Spanish businessman (1958–2021)

Miguel Salis (1958 – 3 December 2021) was a Spanish entrepreneur and the founder of Eolia Renovables, where he was partner and CEO. He was also a co-founder and former vice-chairman and CFO of Jazztel PLC and vice-chairman of Ya.com. Previously, Salis worked at Salomon Brothers, Lehman Brothers and Midland Bank.
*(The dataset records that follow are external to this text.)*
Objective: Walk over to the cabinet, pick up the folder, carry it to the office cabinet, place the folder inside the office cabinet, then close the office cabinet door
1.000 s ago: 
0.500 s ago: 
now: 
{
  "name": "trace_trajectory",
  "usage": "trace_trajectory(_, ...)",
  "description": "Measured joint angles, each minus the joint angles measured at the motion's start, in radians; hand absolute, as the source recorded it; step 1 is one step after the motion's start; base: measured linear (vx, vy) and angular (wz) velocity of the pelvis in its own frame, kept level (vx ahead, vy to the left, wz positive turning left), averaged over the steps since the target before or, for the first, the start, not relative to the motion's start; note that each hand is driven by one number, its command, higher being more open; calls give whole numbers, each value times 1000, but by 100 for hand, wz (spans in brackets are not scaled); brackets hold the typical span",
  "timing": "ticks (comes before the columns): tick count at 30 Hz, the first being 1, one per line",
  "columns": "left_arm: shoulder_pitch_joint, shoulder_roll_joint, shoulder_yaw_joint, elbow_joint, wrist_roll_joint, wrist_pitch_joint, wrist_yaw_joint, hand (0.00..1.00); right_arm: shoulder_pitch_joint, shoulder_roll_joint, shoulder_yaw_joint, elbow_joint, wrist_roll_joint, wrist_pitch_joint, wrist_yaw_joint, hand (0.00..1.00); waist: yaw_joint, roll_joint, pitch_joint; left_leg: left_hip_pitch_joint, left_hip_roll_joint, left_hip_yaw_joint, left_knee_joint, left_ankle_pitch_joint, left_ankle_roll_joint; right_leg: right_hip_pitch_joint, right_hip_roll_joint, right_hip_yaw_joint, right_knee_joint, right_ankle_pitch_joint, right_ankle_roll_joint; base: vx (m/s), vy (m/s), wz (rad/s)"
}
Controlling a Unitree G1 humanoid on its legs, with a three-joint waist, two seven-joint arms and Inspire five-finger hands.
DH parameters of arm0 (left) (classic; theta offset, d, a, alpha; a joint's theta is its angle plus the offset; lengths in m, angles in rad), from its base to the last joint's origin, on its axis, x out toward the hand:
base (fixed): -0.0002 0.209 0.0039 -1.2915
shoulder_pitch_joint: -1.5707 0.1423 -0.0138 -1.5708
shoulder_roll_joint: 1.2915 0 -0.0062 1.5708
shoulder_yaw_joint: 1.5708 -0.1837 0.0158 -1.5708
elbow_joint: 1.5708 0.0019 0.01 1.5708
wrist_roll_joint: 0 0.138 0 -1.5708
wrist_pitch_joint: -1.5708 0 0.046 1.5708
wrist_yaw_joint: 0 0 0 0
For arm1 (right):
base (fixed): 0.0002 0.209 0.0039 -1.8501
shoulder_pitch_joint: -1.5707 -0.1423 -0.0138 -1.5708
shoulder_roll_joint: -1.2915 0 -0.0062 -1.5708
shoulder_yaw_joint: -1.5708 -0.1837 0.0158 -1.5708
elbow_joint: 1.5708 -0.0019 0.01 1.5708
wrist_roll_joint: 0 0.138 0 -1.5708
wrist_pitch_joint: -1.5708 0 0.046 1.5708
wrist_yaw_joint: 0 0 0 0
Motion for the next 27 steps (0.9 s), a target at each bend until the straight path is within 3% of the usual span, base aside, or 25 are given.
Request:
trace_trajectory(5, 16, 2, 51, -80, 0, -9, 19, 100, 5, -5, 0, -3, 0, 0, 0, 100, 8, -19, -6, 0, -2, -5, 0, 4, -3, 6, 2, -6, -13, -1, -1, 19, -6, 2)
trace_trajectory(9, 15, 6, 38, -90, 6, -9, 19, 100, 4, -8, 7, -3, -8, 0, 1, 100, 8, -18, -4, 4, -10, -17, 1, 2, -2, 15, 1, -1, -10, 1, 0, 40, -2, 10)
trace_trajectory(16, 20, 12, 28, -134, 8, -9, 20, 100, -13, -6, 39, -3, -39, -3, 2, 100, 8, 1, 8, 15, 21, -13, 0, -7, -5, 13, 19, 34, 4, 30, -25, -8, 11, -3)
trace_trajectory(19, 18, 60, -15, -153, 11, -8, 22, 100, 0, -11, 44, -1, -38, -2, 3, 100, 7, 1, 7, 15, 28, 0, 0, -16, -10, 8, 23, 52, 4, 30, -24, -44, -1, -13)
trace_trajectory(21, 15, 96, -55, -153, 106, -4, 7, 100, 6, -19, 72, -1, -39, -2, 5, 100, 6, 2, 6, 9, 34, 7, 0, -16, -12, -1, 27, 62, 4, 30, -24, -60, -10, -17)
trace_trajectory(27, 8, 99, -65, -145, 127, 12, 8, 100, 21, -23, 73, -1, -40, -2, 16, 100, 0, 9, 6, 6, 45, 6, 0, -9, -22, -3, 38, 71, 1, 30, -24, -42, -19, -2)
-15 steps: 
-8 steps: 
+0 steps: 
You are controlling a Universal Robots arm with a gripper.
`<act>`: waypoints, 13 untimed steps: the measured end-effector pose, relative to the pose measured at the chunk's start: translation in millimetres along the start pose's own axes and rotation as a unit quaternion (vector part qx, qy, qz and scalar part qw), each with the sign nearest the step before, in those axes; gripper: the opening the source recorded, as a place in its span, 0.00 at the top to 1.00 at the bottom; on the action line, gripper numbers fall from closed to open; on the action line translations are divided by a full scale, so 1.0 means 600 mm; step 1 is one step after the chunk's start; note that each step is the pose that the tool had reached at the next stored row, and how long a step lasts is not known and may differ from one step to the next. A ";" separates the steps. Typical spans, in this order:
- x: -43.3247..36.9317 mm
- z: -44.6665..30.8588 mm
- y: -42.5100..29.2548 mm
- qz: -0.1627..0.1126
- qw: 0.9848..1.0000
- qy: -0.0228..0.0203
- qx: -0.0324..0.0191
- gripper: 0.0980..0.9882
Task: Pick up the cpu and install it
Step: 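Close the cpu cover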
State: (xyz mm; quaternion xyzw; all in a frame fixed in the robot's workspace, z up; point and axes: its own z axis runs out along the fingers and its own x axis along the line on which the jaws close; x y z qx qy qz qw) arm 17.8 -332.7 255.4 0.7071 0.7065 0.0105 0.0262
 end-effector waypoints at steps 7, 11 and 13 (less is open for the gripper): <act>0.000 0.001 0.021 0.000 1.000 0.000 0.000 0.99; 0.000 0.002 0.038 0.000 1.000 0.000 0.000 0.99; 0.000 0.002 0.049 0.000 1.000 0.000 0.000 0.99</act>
Salis was an Industrial Engineer from the Polytechnic University of Madrid, where he specialised in power technologies. He later went on to receive an MBA from Columbia University in New York, where he graduated in 1984. He began his career as an investment banker at Lehman Brothers, Solomon Brothers and Citicorp, after which he joined serial entrepreneur Martin Varsavsky to found Jazztel in 1999. Salis worked at Jazztel until 2003, when he joined Varsavsky's holding company Jazzya as a director. Here, Salis incubated and launched the project of Eolia Renovables (founded 2007), bringing on board the Spanish investment bank Nmas1. Eolia Renovables is now one of the European leaders in the wind and solar power sector, with operations in six countries and operating capacity of 434 MW.